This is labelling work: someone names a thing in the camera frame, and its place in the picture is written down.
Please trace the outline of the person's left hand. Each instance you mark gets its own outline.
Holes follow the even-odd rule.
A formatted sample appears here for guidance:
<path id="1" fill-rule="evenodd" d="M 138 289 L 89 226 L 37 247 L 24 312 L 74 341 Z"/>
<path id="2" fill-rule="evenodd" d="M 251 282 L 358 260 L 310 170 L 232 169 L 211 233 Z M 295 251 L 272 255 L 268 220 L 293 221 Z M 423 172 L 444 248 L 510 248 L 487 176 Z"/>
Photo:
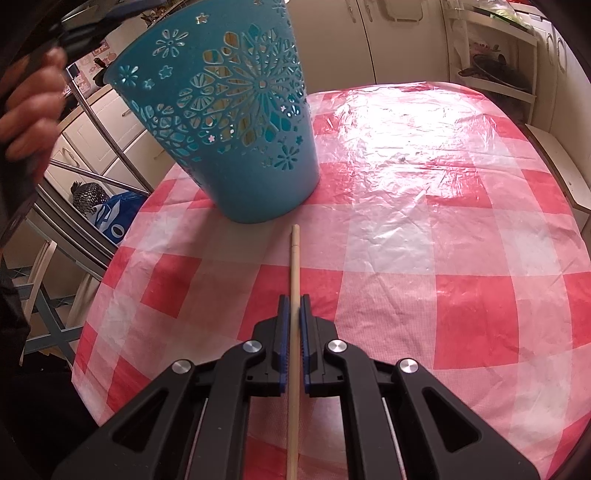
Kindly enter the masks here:
<path id="1" fill-rule="evenodd" d="M 35 182 L 43 178 L 60 135 L 66 60 L 65 51 L 55 47 L 44 54 L 41 66 L 28 78 L 21 78 L 29 63 L 25 56 L 1 79 L 1 93 L 9 95 L 1 117 L 1 146 L 9 161 L 35 160 Z"/>

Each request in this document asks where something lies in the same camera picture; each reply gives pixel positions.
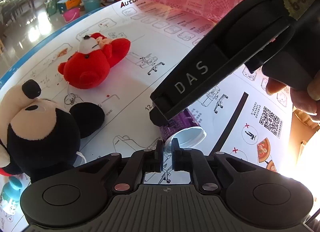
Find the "person right hand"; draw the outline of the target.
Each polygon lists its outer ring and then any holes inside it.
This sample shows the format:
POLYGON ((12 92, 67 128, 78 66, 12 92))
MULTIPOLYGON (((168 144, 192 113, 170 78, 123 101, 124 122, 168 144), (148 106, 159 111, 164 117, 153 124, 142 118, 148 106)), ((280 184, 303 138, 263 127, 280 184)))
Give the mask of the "person right hand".
MULTIPOLYGON (((266 92, 273 95, 285 88, 285 84, 269 78, 266 86, 266 92)), ((319 72, 315 78, 309 83, 306 91, 290 90, 291 101, 298 109, 310 116, 313 122, 319 123, 319 100, 320 100, 320 78, 319 72)))

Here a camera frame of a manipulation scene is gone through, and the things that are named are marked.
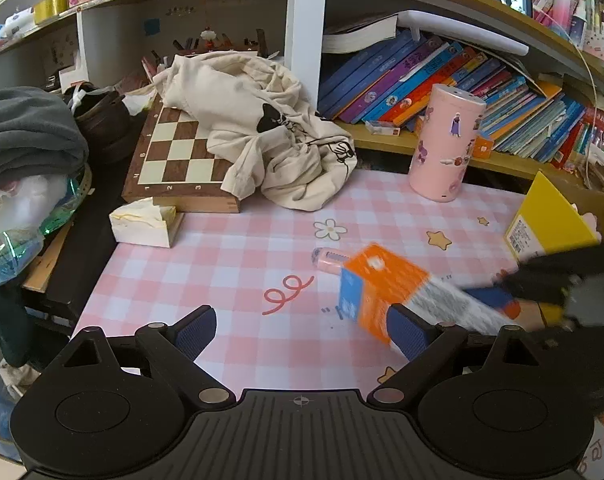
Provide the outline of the orange white carton box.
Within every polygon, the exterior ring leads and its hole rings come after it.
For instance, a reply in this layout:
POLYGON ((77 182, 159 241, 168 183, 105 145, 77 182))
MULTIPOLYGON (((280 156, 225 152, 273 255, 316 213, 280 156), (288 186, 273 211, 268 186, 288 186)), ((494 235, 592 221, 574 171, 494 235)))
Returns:
POLYGON ((367 246, 342 264, 339 308, 345 318, 387 344, 391 341, 387 312, 393 304, 431 325, 453 323, 488 336, 514 323, 507 315, 378 244, 367 246))

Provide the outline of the pink utility knife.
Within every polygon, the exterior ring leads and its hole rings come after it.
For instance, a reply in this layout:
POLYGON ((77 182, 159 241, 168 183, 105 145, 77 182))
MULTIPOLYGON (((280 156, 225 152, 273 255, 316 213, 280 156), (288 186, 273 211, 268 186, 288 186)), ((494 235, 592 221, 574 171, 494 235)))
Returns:
POLYGON ((342 268, 351 256, 347 252, 331 248, 316 247, 311 252, 311 262, 318 271, 340 275, 342 268))

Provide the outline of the yellow cardboard box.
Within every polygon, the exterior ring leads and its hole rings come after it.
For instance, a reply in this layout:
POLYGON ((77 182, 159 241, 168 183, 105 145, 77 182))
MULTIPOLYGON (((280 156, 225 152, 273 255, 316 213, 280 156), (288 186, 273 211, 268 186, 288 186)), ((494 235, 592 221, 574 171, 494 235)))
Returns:
POLYGON ((504 233, 518 261, 604 242, 604 192, 537 172, 504 233))

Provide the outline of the pink sticker cylinder container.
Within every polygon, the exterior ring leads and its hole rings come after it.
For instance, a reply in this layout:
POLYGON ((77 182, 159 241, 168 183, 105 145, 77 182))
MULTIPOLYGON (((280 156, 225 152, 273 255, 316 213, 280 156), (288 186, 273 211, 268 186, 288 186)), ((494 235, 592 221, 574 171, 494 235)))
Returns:
POLYGON ((457 197, 485 110, 472 93, 434 84, 408 172, 413 191, 434 202, 457 197))

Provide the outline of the small orange box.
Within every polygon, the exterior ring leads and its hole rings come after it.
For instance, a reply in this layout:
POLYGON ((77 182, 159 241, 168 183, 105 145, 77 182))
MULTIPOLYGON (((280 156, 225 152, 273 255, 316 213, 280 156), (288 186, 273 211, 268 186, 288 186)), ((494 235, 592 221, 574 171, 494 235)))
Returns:
POLYGON ((474 142, 472 157, 476 159, 488 159, 492 154, 494 140, 490 136, 477 136, 474 142))

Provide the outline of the small white paper box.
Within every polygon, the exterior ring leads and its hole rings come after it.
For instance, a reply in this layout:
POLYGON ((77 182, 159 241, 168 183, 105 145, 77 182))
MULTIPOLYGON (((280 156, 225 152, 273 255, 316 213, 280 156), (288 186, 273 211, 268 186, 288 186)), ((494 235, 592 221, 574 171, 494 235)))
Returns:
POLYGON ((175 206, 159 206, 152 198, 136 200, 109 214, 118 243, 171 248, 183 221, 175 206))

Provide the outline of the pink checkered table mat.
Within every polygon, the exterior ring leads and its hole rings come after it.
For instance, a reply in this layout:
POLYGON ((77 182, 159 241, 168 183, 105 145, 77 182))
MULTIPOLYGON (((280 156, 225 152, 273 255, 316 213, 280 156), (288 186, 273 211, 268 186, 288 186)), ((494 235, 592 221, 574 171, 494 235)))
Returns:
POLYGON ((526 194, 466 184, 436 203, 403 174, 359 169, 316 212, 254 196, 240 214, 188 214, 171 248, 116 247, 78 326, 131 335, 208 304, 217 334, 199 364, 232 391, 369 391, 405 359, 345 318, 339 278, 311 252, 375 243, 451 284, 482 286, 515 264, 504 233, 526 194))

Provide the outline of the small white card box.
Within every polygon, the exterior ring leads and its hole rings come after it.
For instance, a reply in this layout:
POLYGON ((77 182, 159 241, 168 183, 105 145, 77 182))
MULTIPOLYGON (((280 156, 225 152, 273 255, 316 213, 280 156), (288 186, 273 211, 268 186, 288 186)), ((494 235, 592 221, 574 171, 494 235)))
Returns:
POLYGON ((398 136, 401 128, 395 126, 393 122, 379 122, 379 120, 366 120, 367 130, 374 136, 398 136))

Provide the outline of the row of leaning books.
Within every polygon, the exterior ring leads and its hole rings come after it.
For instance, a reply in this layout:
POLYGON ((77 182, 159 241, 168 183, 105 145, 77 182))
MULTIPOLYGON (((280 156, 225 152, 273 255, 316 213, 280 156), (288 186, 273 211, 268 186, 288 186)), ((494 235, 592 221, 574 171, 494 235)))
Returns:
POLYGON ((395 29, 363 48, 349 36, 334 36, 327 55, 318 107, 345 124, 379 120, 417 132, 432 87, 445 84, 486 103, 478 135, 494 140, 493 152, 562 168, 585 154, 594 134, 604 133, 604 113, 584 99, 471 44, 395 29))

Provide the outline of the wooden chessboard box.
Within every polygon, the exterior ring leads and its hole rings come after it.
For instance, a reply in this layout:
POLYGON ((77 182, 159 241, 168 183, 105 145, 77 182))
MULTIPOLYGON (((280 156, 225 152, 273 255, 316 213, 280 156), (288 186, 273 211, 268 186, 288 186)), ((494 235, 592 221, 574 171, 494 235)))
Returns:
POLYGON ((128 169, 123 200, 150 198, 181 212, 239 212, 239 200, 221 189, 230 162, 211 154, 206 142, 195 118, 164 106, 157 96, 128 169))

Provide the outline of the grey folded blanket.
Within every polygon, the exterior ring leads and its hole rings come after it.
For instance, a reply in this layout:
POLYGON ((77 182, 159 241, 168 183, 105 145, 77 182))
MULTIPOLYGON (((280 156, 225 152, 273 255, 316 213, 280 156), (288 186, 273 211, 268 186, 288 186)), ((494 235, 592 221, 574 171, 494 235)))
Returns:
POLYGON ((26 177, 75 174, 87 157, 87 141, 60 96, 0 89, 0 188, 26 177))

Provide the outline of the beige crumpled cloth bag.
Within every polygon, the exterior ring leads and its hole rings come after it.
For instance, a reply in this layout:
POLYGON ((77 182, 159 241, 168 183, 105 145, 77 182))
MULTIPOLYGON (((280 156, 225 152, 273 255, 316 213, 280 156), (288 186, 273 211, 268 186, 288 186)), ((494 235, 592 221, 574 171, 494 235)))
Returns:
POLYGON ((317 211, 356 168, 353 137, 319 117, 301 82, 273 60, 240 51, 175 56, 153 84, 229 162, 221 188, 238 200, 261 192, 280 207, 317 211))

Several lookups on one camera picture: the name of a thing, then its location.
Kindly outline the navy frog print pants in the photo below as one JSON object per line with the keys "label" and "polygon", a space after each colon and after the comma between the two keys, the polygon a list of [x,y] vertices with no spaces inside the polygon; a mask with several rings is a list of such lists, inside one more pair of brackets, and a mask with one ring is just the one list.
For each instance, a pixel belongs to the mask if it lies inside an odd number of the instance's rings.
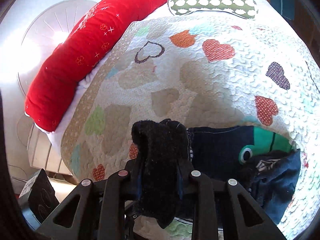
{"label": "navy frog print pants", "polygon": [[189,216],[182,200],[183,161],[209,178],[237,180],[278,224],[291,202],[300,173],[300,150],[257,126],[190,127],[178,121],[133,124],[130,153],[141,161],[142,215],[167,227]]}

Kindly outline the white arched headboard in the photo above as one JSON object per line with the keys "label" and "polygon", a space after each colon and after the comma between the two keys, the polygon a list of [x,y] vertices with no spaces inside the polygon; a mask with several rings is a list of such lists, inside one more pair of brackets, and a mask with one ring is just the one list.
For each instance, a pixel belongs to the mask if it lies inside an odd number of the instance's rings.
{"label": "white arched headboard", "polygon": [[7,96],[5,124],[12,130],[6,138],[8,168],[14,181],[25,182],[36,169],[70,174],[46,133],[25,115],[24,99],[41,65],[93,5],[91,0],[65,0],[52,5],[33,20],[17,46],[23,62],[13,73],[14,83],[2,88]]}

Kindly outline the long red pillow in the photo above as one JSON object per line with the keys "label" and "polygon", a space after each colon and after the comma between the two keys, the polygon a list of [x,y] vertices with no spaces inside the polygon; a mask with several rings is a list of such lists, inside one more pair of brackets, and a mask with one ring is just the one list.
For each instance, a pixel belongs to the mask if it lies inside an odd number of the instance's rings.
{"label": "long red pillow", "polygon": [[25,100],[25,113],[53,132],[73,101],[78,83],[122,37],[167,0],[101,0],[74,26],[66,40],[44,61]]}

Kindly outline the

### What you will do
How many lines in the records hold the string "picture"? The number alone is the answer.

### Solution
3